A peça "Boubouroche" (1893) de Georges Courteline, reportada
no livro O Real e seu Duplo, de Rosset, é um exemplo da cegueira do
real, da ilusão.
Resumo da peça: Boubouroche instalou a sua amante, Adèle, em um pequeno apartamento.
Um vizinho de andar de Adèle previne caridosamente da traição quotidiana de que
é vítima este último: Adèle partilha o seu apartamento com um jovem namorado
que se esconde num armário toda vez que Boubouroche visita sua amante. Louco de
raiva Boubouroche irrompe numa hora inabitual e descobre o amante no armário.
Cólera de Boubouroche, à qual Adèle responde com um silêncio desgostoso e
indignado: "Você é tão vulgar", declara ao seu protetor, "que
não merece nem a mais simples explicação que logo teria dado a outro, se ele
tivesse sido menos grosseiro. É melhor nos separarmos". Boubouroche admite
os seus erros e perdoa Adèle.
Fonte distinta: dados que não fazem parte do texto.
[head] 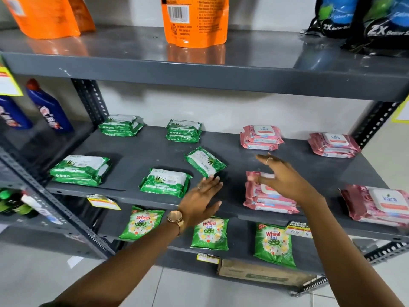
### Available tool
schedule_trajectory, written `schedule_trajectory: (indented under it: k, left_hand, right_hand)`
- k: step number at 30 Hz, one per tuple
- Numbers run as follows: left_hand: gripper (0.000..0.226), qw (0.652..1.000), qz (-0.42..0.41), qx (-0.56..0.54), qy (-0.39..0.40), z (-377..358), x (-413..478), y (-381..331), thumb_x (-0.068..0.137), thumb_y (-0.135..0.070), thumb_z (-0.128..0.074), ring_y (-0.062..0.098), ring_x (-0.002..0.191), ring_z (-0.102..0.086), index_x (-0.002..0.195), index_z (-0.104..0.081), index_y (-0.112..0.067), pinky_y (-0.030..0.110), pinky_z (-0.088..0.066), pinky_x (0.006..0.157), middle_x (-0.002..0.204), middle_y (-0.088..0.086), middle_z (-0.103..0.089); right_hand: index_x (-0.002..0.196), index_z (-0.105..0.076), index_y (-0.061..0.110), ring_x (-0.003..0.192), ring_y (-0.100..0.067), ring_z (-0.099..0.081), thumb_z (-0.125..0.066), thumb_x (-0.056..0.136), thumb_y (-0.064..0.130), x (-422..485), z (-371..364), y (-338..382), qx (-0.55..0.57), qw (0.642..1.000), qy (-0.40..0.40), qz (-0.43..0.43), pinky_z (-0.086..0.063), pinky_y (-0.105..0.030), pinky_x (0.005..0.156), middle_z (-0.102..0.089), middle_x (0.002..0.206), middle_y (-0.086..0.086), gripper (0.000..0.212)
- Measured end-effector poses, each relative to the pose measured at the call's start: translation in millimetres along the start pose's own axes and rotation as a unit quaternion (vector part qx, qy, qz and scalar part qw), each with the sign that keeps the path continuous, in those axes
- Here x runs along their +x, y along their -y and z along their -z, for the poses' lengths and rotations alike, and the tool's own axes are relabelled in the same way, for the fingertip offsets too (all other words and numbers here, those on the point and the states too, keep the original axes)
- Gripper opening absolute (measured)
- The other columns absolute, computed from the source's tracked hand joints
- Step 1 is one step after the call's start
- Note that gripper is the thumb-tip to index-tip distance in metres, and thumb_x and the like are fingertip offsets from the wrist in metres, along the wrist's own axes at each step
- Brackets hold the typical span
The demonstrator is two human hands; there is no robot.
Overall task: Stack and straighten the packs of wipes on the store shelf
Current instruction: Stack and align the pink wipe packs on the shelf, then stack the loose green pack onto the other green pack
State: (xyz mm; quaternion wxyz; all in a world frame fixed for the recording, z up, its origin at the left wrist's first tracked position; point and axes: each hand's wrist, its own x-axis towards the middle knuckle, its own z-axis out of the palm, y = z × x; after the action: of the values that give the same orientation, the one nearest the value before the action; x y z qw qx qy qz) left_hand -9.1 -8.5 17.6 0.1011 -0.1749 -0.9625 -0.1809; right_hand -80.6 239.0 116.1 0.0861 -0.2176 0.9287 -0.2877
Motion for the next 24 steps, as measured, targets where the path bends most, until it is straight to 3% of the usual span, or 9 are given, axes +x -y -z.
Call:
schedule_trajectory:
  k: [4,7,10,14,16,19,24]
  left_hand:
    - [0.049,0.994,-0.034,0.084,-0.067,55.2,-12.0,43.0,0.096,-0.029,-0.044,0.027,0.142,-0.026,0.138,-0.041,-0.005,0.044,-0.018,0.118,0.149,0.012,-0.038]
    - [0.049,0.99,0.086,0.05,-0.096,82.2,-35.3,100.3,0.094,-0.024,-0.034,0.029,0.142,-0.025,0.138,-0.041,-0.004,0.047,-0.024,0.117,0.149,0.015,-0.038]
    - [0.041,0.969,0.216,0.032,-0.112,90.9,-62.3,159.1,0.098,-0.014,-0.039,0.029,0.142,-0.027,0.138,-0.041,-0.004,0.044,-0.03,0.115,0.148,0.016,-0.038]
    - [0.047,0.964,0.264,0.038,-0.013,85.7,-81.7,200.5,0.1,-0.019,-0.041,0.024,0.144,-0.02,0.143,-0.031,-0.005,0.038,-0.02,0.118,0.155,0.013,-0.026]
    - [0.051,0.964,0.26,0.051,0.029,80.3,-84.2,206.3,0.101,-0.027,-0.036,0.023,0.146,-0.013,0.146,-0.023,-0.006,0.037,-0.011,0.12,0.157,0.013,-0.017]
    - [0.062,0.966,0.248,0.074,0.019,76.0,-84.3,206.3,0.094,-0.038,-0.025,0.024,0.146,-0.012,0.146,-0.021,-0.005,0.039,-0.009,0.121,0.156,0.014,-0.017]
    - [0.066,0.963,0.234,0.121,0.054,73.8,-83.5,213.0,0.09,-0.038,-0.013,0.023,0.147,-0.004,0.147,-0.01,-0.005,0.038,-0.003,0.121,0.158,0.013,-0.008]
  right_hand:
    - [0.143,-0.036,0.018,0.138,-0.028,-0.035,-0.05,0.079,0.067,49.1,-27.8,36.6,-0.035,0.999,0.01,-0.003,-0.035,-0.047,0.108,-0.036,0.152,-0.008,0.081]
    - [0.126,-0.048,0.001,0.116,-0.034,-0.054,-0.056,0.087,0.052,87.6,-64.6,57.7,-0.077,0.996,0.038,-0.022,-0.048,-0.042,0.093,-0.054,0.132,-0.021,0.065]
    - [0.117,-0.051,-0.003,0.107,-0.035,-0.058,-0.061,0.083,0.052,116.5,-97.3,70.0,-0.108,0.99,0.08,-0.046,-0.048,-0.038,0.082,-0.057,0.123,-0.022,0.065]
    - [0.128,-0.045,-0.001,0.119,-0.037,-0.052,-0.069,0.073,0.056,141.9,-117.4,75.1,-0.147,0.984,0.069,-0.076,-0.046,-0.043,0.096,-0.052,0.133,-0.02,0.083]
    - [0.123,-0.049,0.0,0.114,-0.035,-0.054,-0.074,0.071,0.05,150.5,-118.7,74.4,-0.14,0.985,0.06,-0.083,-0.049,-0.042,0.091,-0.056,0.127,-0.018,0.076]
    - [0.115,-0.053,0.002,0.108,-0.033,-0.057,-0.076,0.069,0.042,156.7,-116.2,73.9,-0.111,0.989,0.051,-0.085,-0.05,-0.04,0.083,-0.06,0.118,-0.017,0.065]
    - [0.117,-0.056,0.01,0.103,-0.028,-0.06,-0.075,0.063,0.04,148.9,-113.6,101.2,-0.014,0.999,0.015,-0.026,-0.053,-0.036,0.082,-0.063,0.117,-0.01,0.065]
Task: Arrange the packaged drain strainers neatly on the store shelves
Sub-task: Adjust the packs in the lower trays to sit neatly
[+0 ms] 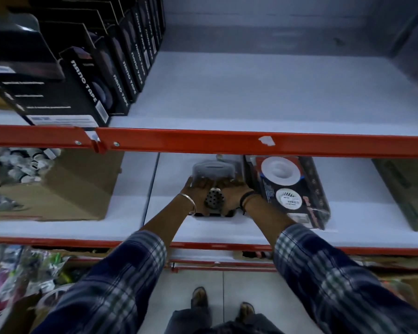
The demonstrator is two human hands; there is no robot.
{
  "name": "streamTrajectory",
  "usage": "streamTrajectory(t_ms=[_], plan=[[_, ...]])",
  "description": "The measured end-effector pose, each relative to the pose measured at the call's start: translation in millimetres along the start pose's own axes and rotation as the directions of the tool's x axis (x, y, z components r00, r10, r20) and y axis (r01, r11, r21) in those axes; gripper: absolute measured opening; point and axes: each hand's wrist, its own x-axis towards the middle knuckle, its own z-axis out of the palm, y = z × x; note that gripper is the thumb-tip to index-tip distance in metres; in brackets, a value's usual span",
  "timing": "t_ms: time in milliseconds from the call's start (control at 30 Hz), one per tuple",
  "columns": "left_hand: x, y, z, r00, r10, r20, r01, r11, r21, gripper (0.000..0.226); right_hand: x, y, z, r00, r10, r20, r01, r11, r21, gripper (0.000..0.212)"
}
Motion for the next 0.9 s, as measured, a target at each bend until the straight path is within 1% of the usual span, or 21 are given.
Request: streamTrajectory(t_ms=[33, 100, 167, 233, 367, 467, 633, 700, 767, 800, 833, 900], plan=[[3, -2, 3, 1.000, 0.003, 0.019, -0.004, 0.999, 0.037, 0.112, 4, 1, 1, 1.000, 0.002, 0.002, -0.002, 0.999, -0.035, 0.100], [5, -4, 7, 0.999, 0.007, 0.033, -0.010, 0.996, 0.087, 0.106, 12, 3, 7, 0.999, -0.006, -0.050, 0.000, 0.993, -0.118, 0.101], [5, -6, 8, 0.999, 0.005, 0.034, -0.008, 0.996, 0.091, 0.100, 16, 4, 13, 0.991, -0.017, -0.134, -0.004, 0.988, -0.155, 0.093], [6, -6, 8, 0.999, 0.003, 0.041, -0.006, 0.996, 0.087, 0.097, 17, 6, 18, 0.984, -0.030, -0.176, -0.001, 0.985, -0.174, 0.088], [8, -4, 9, 1.000, 0.001, 0.021, -0.003, 0.993, 0.116, 0.099, 21, 5, 23, 0.977, -0.026, -0.212, -0.024, 0.973, -0.229, 0.083], [11, -2, 9, 1.000, -0.007, -0.014, 0.009, 0.994, 0.111, 0.100, 25, 4, 23, 0.972, -0.011, -0.237, -0.053, 0.963, -0.265, 0.084], [8, -1, 2, 1.000, -0.011, -0.017, 0.011, 0.998, 0.059, 0.104, 27, 6, 26, 0.975, 0.002, -0.221, -0.056, 0.970, -0.237, 0.083], [6, 0, -1, 1.000, -0.021, 0.013, 0.021, 0.999, 0.043, 0.109, 22, 8, 26, 0.968, -0.019, -0.250, -0.028, 0.983, -0.183, 0.084], [2, 2, -4, 0.999, -0.049, 0.014, 0.049, 0.999, -0.011, 0.114, 7, 13, 22, 0.943, -0.047, -0.329, 0.025, 0.997, -0.073, 0.087], [-2, 7, -9, 0.998, -0.060, -0.025, 0.058, 0.996, -0.067, 0.113, -4, 18, 19, 0.926, -0.044, -0.375, 0.047, 0.999, -0.002, 0.085], [-4, 13, -14, 0.992, -0.075, -0.106, 0.058, 0.986, -0.157, 0.108, -16, 24, 15, 0.902, -0.023, -0.431, 0.061, 0.995, 0.075, 0.080], [-11, 34, -30, 0.943, -0.120, -0.309, 0.001, 0.934, -0.358, 0.087, -44, 45, 10, 0.829, 0.068, -0.554, 0.058, 0.977, 0.207, 0.065]])
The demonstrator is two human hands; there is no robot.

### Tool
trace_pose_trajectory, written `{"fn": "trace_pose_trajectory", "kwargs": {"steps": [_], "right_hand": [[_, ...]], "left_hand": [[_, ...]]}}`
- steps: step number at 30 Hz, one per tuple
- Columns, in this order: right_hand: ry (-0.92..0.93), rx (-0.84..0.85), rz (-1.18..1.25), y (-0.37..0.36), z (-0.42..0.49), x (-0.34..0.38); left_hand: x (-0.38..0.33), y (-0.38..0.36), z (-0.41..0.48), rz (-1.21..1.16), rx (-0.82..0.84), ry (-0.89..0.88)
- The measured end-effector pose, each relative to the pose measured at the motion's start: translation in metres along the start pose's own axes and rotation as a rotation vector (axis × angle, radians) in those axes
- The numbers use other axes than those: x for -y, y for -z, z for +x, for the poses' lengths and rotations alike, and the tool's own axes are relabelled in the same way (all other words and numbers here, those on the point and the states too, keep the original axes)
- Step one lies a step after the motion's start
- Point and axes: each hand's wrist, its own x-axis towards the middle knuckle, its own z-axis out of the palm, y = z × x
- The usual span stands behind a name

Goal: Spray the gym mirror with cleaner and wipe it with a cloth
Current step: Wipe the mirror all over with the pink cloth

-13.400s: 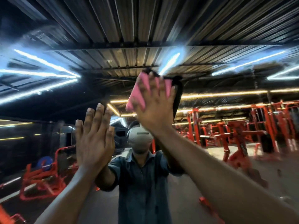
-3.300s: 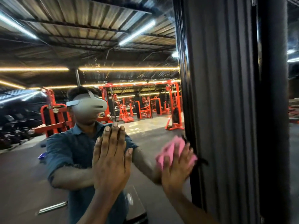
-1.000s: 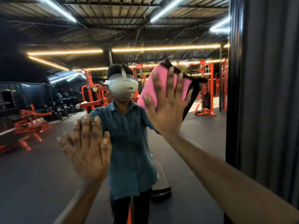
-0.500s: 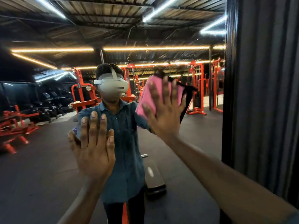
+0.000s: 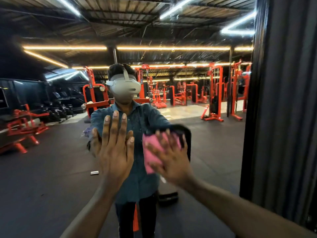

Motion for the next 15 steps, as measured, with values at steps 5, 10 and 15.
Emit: {"fn": "trace_pose_trajectory", "kwargs": {"steps": [5, 10, 15], "right_hand": [[-0.298, -0.259, -0.004, 0.064, 0.128, -0.027], [-0.274, -0.216, 0.010, 0.022, 0.072, 0.025], [-0.066, 0.030, 0.058, -0.052, -0.062, 0.097]], "left_hand": [[0.021, 0.018, -0.009, -0.031, -0.060, 0.076], [0.058, 0.028, -0.014, 0.029, -0.065, 0.108], [0.072, 0.025, -0.016, 0.060, -0.011, 0.093]]}}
Moral da história: Boubouroche, mesmo desfrutando
de uma visão correta dos acontecimentos, mesmo tendo surpreendido o seu rival
no esconderijo, continua a acreditar na inocência da sua amante.
Reflexão de Rosset:
Imaginemo-nos apressados num volante, quando surge o sinal vermelho. Ao
esperarmos o sinal verde, estamos aceitando o real. Por outro
lado, podemos ignorar o sinal vermelho e continuarmos o nosso caminho. Este ato
assemelha-se ao Édipo furando os próprios olhos. Isso também pode causar dano à
nossa consciência, levando-nos ao suicídio. Há, ainda, um outro modo de atuar:
percebemos que o sinal está vermelho, mas concluímos que é a nossa
vez de passar.
O raciocínio que tranquiliza pode ser expresso da seguinte forma:
"Há um rapaz no armário — logo Adèle é inocente, e eu não sou
cornudo". Esta é, na verdade, a estrutura fundamental da ilusão: uma arte
de perceber com exatidão, mas de ignorar a consequência.
A técnica geral da ilusão é transformar uma coisa em duas, exatamente
como a técnica do ilusionista, que conta com o mesmo efeito de deslocamento e
da duplicação da parte do espectador: enquanto ocupa com a coisa, dirige o seu
olhar para outro lugar, para lá onde nada acontece. Como Adèle para
Boubouroche: "É bem verdade que há um homem no armário — mas olhe
para o lado, ali, como amo você".
Diz-nos que aceitamos o real, mas quando o nível de
tolerância é suspenso, já não o queremos mais ver. Daí partirmos
para uma recusa do real.
ROSSET, Clément. O Real e seu Duplo: Ensaio sobre a Ilusão.
Tradução de José Thomaz Brum. Porto Alegre, RS: L&PM, 1976.